* _WORK REQUEST_: All lines below containing "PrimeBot" are to be listed.

[Source records]
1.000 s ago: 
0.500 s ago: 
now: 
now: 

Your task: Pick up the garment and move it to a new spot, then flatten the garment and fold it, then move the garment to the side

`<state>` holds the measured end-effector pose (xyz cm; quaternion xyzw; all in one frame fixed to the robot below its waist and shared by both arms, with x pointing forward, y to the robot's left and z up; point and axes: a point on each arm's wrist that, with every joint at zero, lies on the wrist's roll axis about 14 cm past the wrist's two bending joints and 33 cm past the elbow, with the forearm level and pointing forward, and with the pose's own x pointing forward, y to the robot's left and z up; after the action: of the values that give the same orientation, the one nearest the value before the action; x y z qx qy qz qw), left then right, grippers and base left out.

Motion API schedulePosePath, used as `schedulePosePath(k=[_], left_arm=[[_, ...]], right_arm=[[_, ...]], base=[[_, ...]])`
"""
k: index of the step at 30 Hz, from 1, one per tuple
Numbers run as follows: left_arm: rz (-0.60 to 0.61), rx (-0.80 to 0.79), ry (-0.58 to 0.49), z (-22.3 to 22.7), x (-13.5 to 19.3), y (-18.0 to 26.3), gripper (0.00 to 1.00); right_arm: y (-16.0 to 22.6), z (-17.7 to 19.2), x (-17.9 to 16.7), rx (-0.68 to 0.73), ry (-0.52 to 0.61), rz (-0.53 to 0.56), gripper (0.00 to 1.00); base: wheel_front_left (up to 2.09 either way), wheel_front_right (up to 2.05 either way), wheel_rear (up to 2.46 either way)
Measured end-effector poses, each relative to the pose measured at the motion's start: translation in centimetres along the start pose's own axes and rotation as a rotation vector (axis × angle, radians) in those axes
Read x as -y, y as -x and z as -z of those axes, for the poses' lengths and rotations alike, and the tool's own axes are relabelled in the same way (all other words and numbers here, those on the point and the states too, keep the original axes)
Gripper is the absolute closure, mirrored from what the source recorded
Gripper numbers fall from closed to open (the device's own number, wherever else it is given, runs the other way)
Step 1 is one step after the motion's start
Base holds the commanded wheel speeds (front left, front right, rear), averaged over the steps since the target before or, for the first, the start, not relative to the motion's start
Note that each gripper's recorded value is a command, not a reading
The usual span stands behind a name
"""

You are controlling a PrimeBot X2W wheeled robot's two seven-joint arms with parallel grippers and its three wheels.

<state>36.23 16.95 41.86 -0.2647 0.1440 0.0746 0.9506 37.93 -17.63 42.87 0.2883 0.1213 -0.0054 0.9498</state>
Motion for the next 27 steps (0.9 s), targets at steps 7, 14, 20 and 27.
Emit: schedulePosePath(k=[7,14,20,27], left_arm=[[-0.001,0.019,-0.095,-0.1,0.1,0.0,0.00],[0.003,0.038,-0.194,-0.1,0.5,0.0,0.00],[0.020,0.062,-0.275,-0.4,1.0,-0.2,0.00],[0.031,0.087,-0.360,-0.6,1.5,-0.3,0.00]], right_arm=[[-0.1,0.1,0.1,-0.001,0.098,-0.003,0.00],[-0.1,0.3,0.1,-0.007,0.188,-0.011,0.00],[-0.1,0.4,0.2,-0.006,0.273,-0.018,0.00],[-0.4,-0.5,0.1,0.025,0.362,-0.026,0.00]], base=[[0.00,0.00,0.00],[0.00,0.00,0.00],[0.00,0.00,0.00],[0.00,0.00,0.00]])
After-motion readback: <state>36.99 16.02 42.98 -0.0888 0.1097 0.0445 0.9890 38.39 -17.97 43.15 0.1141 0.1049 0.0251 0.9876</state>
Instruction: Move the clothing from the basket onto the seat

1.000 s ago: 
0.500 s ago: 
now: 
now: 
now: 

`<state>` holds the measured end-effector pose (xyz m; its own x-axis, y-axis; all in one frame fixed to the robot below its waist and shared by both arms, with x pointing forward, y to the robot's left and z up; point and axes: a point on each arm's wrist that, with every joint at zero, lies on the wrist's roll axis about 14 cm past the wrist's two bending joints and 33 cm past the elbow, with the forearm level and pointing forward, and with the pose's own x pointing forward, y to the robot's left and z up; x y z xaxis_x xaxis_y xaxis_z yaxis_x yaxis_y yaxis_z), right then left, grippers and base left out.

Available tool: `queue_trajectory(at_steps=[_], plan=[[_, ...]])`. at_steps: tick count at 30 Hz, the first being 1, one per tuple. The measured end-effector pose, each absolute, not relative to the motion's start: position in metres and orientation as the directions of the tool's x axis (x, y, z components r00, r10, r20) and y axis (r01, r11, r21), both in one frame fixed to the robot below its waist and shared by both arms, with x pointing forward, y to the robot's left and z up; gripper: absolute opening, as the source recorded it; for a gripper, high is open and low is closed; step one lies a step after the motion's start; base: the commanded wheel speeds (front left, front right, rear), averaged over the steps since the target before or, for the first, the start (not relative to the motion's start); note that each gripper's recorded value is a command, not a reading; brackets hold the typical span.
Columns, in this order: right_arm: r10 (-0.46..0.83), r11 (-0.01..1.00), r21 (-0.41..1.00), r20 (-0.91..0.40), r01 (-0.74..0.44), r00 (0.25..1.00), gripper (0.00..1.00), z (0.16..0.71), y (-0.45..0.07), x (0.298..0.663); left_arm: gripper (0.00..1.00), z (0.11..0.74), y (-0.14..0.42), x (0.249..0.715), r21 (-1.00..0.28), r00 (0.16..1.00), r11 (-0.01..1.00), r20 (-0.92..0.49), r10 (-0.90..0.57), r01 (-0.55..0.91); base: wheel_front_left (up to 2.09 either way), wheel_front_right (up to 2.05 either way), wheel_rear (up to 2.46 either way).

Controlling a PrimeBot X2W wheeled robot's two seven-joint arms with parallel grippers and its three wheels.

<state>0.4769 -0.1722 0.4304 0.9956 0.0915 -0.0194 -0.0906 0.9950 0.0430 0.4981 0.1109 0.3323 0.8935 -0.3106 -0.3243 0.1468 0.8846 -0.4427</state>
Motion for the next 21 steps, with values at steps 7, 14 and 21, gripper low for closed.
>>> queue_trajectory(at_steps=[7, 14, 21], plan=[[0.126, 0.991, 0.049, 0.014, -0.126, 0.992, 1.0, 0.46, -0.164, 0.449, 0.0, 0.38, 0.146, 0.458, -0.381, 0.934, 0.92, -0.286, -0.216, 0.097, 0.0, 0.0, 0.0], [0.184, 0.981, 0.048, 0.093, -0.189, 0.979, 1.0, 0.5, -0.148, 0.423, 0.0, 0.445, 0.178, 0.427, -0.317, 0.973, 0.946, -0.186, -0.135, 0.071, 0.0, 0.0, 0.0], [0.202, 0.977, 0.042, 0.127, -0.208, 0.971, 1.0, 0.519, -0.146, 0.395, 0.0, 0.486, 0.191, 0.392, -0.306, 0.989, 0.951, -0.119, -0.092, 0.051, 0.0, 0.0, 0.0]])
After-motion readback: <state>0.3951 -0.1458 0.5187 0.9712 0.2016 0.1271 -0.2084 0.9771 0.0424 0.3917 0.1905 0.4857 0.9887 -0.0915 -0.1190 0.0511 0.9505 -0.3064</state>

* _RESULT FOR THIS EXERCISE_:
You are controlling a PrimeBot X2W wheeled robot's two seven-joint arms with parallel grippers and its three wheels.
Controlling a PrimeBot X2W wheeled robot's two seven-joint arms with parallel grippers and its three wheels.

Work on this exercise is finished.